MySQL Bugs: #19194: Right recursion in parser for CASE causes excessive stack usage, limitation

Bug #19194	Right recursion in parser for CASE causes excessive stack usage, limitation
Submitted:	19 Apr 2006 12:07	Modified:	16 Jan 2007 6:40
Reporter:	Kristian Nielsen	Email Updates:
Status:	Closed	Impact on me:	None
Category:	MySQL Server: Parser	Severity:	S3 (Non-critical)
Version:	5.0.21-BK	OS:	Any (All)
Assigned to:	Marc ALFF	CPU Architecture:	Any

Description:
The parser (in sql_yacc.yy) for CASE expressions is written in a right-recursive way (rather than left-recursive as is usually done in LALR parsers).

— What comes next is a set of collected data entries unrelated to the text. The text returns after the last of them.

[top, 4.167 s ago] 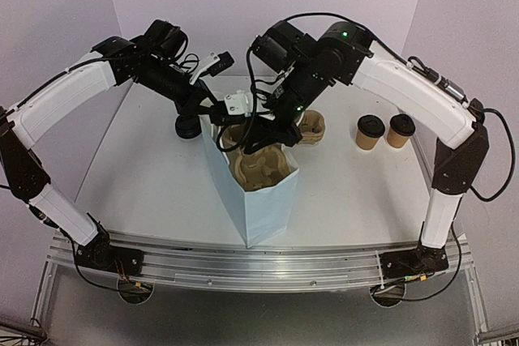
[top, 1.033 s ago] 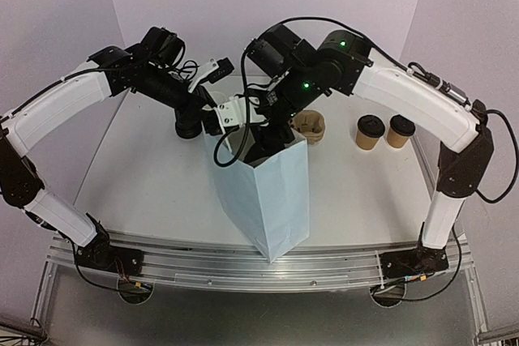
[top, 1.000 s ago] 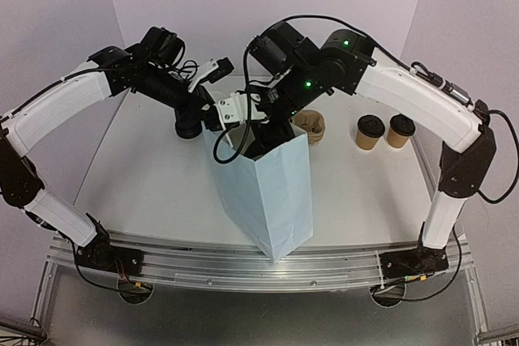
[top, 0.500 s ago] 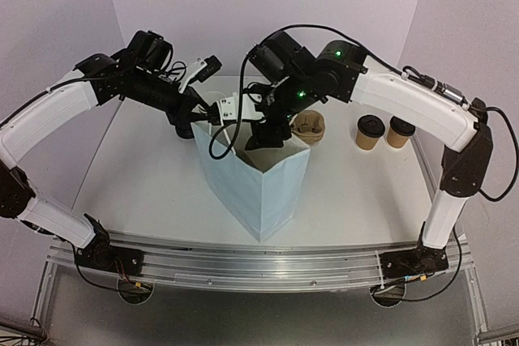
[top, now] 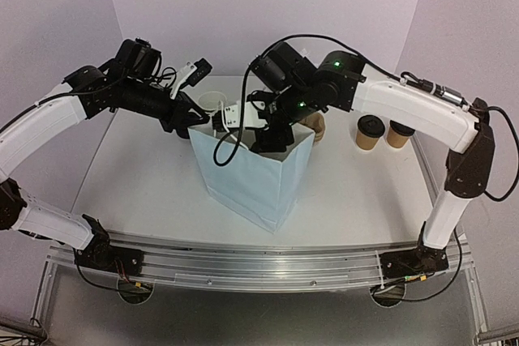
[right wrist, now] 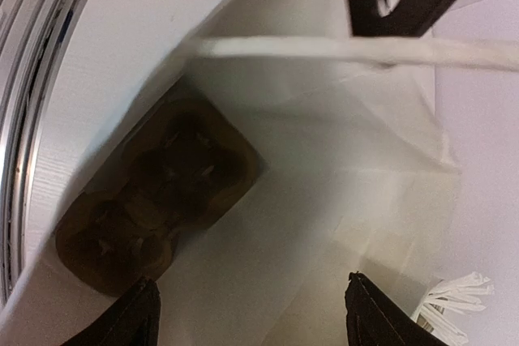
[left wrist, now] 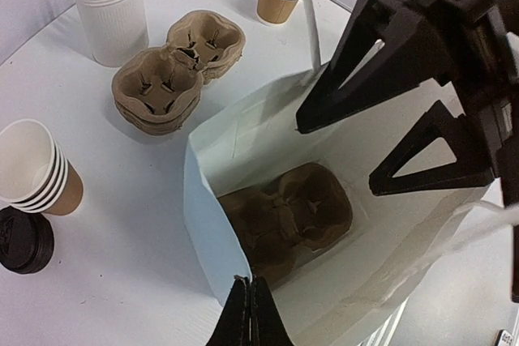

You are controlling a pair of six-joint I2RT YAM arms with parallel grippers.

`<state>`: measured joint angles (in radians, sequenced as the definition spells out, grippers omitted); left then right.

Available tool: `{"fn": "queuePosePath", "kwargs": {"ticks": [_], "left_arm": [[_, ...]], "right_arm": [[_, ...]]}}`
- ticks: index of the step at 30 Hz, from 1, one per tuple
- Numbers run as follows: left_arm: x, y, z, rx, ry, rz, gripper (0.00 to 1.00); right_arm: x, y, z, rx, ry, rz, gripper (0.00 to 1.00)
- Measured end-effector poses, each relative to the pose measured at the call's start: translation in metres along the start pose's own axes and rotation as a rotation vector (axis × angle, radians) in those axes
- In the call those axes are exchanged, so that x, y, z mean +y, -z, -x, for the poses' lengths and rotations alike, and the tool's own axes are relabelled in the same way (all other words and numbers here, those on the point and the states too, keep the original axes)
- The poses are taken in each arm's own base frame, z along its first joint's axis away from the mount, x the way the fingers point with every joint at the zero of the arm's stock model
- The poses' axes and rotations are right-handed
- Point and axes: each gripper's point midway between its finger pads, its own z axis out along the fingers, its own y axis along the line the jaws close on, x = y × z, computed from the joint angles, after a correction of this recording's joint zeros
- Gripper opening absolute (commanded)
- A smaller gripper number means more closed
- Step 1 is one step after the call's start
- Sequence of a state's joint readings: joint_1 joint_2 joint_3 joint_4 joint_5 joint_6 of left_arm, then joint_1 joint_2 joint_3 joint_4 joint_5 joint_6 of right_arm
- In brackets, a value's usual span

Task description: Pack the takeout coffee

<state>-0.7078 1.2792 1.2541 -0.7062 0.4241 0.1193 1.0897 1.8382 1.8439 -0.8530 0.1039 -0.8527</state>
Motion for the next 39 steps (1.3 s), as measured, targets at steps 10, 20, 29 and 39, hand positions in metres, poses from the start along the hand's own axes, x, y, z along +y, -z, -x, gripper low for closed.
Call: {"fn": "queuePosePath", "kwargs": {"ticks": [10, 20, 29, 39], "left_arm": [[-0.001, 0.001, -0.001, -0.004, -0.076, -0.005, 0.00], [-0.006, 0.004, -0.005, -0.022, -0.128, -0.016, 0.00], [-0.009, 0.007, -0.007, -0.033, -0.140, -0.025, 0.00], [-0.011, 0.007, -0.009, -0.033, -0.141, -0.036, 0.00]], "right_arm": [[0.014, -0.006, -0.019, 0.059, 0.104, 0.029, 0.74], [0.001, 0.001, -0.029, 0.102, 0.032, -0.029, 0.73], [-0.026, 0.019, -0.029, 0.132, -0.025, -0.137, 0.73], [-0.062, 0.027, -0.033, 0.197, -0.085, -0.280, 0.73]]}}
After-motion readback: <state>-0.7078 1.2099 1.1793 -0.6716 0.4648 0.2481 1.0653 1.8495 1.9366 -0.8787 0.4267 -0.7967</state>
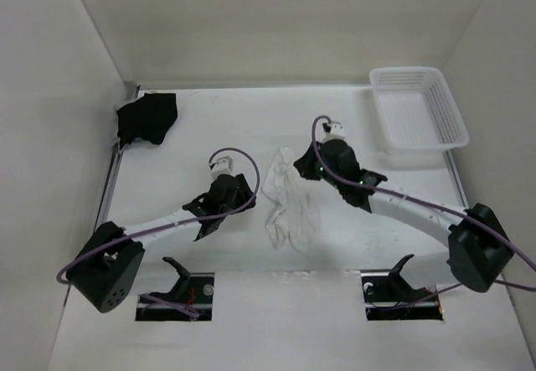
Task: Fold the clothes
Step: Move the tank top to the center of the board, then flatten the tank top out
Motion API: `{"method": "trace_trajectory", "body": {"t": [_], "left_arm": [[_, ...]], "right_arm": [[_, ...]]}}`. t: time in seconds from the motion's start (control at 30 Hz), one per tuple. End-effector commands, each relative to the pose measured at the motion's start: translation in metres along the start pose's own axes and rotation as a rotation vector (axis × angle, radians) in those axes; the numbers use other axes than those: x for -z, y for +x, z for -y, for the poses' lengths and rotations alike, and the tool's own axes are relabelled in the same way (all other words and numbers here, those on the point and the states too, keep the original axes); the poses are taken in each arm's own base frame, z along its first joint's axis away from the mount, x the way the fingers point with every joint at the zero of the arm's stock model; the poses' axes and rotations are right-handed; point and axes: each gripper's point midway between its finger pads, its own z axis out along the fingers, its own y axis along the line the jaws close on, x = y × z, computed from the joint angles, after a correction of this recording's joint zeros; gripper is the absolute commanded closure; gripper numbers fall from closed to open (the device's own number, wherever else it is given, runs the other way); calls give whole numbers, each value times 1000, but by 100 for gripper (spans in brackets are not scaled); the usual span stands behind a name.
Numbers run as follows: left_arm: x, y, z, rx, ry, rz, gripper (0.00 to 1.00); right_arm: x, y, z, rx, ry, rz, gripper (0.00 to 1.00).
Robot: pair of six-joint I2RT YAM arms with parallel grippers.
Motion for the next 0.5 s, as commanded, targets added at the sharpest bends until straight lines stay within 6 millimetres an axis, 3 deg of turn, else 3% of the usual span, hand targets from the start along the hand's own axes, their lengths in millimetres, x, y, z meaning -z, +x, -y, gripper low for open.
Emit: {"method": "trace_trajectory", "body": {"t": [0.0,0.03,0.1,0.2,0.3,0.33,0.47], "left_arm": [[-7,-11,64,-68,164,35,54],[-8,-9,66,-74,167,31,54],[-7,10,72,-110,175,-22,59],[14,30,48,-86,122,-59,63],[32,47,37,-48,118,-93,67],[40,61,37,-39,121,-141,68],[58,114,57,-44,124,-306,66]], "right_arm": [[38,107,52,181,234,-185,83],[43,115,53,181,242,-198,79],[73,151,56,147,263,-271,76],[118,189,49,101,235,-345,66],[146,208,59,65,274,-394,60],[156,215,66,59,301,-418,59],[178,228,74,57,351,-467,54]]}}
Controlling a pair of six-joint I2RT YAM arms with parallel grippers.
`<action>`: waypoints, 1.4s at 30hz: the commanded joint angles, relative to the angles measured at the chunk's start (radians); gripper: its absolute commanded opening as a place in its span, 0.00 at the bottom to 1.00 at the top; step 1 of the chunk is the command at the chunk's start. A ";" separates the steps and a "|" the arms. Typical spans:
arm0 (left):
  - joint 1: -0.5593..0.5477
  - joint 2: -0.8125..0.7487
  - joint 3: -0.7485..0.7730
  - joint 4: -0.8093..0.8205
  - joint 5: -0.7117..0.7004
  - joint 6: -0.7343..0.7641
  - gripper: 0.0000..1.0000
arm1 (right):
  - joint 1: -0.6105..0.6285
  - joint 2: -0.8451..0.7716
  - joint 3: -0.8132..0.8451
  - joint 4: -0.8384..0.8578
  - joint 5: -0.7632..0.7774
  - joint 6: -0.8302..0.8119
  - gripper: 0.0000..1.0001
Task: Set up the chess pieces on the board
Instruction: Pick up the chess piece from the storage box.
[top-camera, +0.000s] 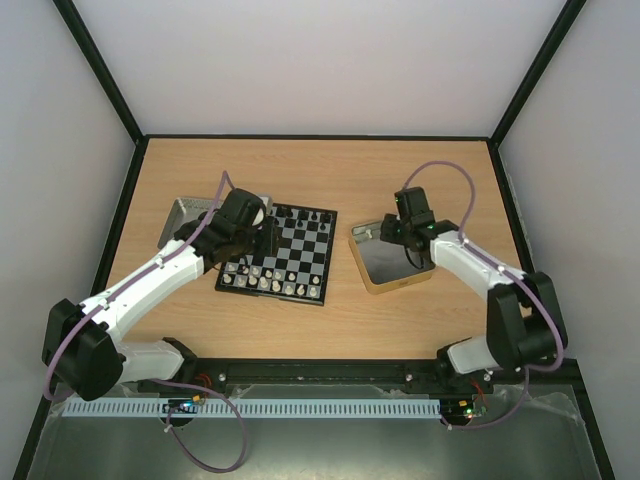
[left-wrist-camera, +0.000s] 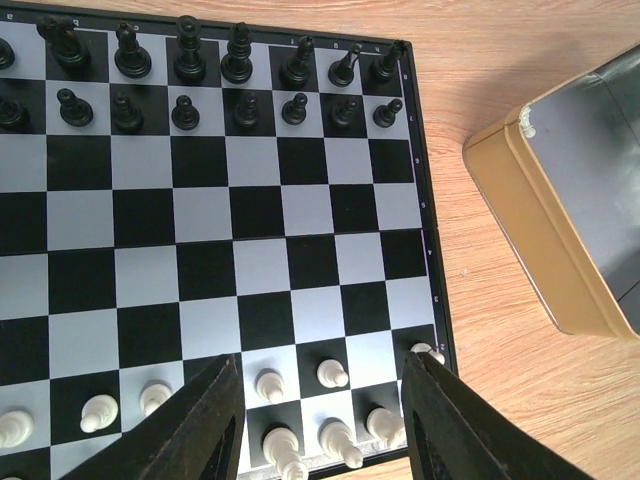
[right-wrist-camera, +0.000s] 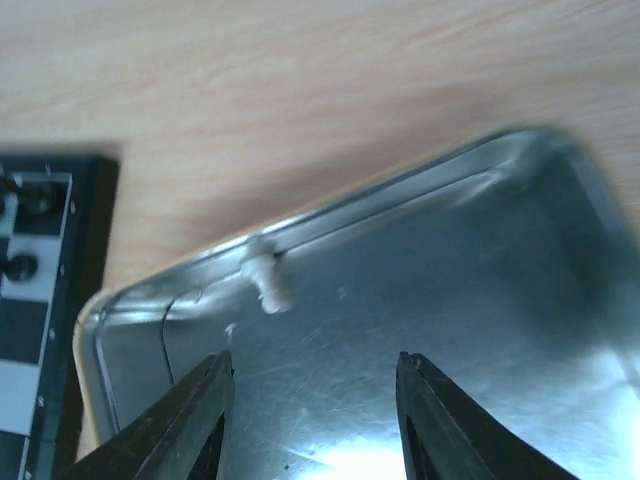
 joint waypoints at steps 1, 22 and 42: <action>0.006 -0.010 -0.009 0.013 0.014 -0.011 0.46 | 0.031 0.087 -0.039 0.115 -0.096 -0.059 0.43; 0.006 -0.003 -0.016 0.019 0.021 -0.009 0.46 | 0.064 0.336 0.001 0.306 -0.020 -0.113 0.26; 0.006 0.002 -0.013 0.015 0.015 -0.010 0.46 | 0.064 0.385 -0.008 0.460 -0.036 -0.147 0.23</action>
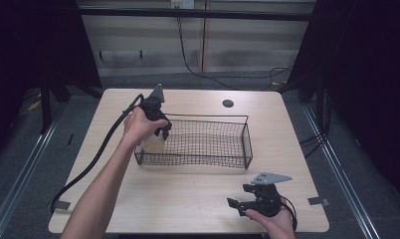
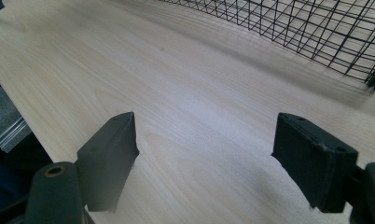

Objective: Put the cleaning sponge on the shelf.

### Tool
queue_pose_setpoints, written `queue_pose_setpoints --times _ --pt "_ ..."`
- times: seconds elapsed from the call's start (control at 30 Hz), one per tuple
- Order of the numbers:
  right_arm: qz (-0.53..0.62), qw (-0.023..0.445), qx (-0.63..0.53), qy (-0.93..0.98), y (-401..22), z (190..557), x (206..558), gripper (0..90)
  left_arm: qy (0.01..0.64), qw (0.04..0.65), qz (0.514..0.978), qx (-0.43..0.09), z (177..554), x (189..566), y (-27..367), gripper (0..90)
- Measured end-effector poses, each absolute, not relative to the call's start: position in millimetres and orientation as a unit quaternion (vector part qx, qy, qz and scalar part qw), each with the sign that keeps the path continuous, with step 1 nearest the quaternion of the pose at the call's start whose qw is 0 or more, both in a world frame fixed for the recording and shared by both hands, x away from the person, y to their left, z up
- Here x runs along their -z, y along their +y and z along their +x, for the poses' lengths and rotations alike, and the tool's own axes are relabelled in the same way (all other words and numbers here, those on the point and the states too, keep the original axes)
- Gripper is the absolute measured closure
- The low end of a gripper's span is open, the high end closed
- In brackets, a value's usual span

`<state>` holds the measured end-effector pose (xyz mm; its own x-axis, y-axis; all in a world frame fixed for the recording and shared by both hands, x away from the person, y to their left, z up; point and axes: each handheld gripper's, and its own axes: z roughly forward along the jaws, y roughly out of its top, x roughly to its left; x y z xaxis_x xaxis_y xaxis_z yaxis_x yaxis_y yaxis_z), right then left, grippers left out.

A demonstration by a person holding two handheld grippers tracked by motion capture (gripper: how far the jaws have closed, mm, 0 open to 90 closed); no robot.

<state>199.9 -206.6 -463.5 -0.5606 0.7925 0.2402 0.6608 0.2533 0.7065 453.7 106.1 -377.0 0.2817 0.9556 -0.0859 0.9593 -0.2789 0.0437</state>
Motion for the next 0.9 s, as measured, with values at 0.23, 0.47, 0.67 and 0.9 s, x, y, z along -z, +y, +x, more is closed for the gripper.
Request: queue_pose_setpoints --times 0.23,0.47,0.67,0.9 --pt "0.459 0.084 -0.403 0.787 -207 200 464 21.6 0.596 0.041 0.801 0.032 456 386 110 26.3" --pt "0.460 0.082 -0.401 0.788 -206 200 464 21.5 0.595 0.034 0.803 0.024 455 395 110 26.2" --pt "0.460 0.081 -0.400 0.788 -206 200 464 21.5 0.596 0.025 0.802 0.024 456 406 111 26.1" --pt "0.460 0.080 -0.400 0.789 -205 200 464 21.5 0.590 0.020 0.807 0.020 453 414 103 26.1"
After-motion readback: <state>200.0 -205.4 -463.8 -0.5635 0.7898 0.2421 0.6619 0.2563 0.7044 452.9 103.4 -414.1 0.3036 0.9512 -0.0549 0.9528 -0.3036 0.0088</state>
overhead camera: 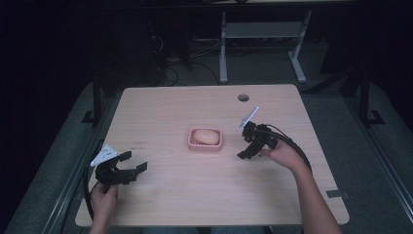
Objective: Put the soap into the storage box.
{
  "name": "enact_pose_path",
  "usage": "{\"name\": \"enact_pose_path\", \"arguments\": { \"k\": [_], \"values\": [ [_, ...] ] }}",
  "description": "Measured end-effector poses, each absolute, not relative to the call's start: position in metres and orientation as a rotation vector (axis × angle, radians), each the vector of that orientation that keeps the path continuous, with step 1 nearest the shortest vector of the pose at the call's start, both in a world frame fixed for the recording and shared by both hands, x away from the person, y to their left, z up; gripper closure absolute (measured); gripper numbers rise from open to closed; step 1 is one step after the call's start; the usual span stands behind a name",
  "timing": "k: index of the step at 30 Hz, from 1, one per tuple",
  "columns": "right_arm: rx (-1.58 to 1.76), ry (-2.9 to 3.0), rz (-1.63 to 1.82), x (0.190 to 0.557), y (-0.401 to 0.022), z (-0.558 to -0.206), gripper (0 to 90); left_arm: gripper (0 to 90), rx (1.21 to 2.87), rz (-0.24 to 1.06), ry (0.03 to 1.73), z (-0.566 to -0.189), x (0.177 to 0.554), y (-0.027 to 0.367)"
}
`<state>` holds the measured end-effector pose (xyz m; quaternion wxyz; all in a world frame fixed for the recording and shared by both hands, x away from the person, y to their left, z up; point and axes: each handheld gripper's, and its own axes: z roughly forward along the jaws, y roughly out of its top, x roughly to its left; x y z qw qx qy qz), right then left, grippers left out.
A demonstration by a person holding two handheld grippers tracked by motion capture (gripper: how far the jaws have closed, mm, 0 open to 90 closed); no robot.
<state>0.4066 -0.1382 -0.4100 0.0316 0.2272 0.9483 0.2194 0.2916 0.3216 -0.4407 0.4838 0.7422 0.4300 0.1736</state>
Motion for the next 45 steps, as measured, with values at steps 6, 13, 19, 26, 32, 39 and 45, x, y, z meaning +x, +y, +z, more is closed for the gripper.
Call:
{"name": "enact_pose_path", "arguments": {
  "k": [6,13,19,26,32,39,45],
  "values": [
    [0.699,2.919,0.671,0.402,-0.143,-0.412,23.8,14.2,1.808,0.423,1.047,-0.441,0.292,0.321],
    [0.707,2.914,0.691,0.395,-0.15,-0.414,23.8,14.2,1.809,0.422,1.044,-0.441,0.292,0.321],
    [0.727,2.914,0.689,0.389,-0.157,-0.418,23.9,14.2,1.815,0.424,1.044,-0.441,0.292,0.321],
    [0.743,2.922,0.671,0.383,-0.163,-0.423,23.8,14.2,1.818,0.425,1.039,-0.441,0.291,0.32],
    [0.746,2.908,0.699,0.377,-0.169,-0.426,23.9,14.3,1.824,0.425,1.039,-0.441,0.291,0.319],
    [0.763,2.907,0.702,0.368,-0.175,-0.431,23.9,14.3,1.83,0.431,1.032,-0.441,0.292,0.32],
    [0.781,2.901,0.72,0.36,-0.182,-0.435,24.0,14.2,1.838,0.43,1.029,-0.441,0.292,0.319]
  ]
}}
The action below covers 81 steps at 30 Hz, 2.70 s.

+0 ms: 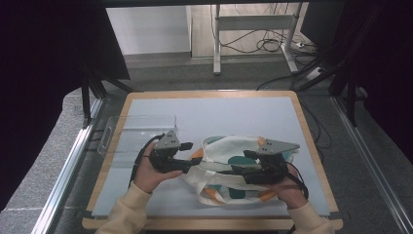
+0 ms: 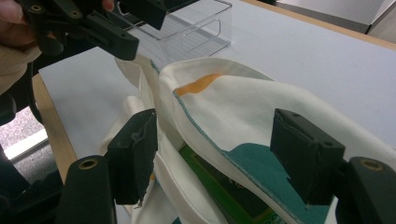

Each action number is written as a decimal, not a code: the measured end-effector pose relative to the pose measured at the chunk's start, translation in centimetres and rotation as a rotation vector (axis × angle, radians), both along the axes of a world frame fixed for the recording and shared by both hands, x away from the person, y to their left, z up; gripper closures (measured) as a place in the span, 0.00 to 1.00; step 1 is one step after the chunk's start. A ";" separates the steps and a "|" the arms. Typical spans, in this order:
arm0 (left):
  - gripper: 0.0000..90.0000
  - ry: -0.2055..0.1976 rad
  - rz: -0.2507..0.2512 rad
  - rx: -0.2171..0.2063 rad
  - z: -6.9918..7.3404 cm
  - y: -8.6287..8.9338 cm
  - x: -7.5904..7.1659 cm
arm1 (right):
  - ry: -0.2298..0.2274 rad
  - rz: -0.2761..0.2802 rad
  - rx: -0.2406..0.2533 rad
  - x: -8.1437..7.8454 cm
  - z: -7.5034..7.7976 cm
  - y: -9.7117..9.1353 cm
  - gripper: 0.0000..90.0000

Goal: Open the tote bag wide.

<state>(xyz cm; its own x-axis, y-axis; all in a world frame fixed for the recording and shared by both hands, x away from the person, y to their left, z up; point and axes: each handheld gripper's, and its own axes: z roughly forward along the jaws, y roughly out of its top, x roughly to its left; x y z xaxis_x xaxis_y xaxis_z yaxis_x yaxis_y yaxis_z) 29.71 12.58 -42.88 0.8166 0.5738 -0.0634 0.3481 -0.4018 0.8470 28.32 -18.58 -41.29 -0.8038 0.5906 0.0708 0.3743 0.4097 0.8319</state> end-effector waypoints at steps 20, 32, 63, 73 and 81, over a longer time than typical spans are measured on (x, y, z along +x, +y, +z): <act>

    sp_case: expr THEN_SYM sp_proc_stmts1 sp_whens;
    sp_whens: /* Empty */ | WHEN_SYM sp_case;

This means that the parser will use stack proportional to the size of the CASE statement, so the number of cases is limited to around 500.

How to repeat:
$ perl -e 'print "delimiter |\nDROP PROCEDURE IF EXISTS p0;\nCREATE PROCEDURE p0() BEGIN DECLARE dummy TINYINT DEFAULT 0; CASE 0\n"; print "WHEN $_ THEN SET dummy = 0;\n" for (1..500); print "END CASE;\nEND|\n"' | mysql test
ERROR 1064 (42000) at line 2: parser stack overflow near 'dummy = 0;
WHEN 454 THEN SET dummy = 0;
WHEN 455 THEN SET dummy = 0;
WHEN 456 TH' at line 453

Suggested fix:
Rewrite the parser to be right-recursive, something like

    sp_case: expr THEN_SYM sp_proc_stmts1;
    sp_whens: /* Empty */ | sp_whens WHEN_SYM sp_case;

Alternatively, if this is difficult to do because of the needs of semantic actions in the parser, it would be good to have an explanation describing why in a comment in sql_yacc.yy.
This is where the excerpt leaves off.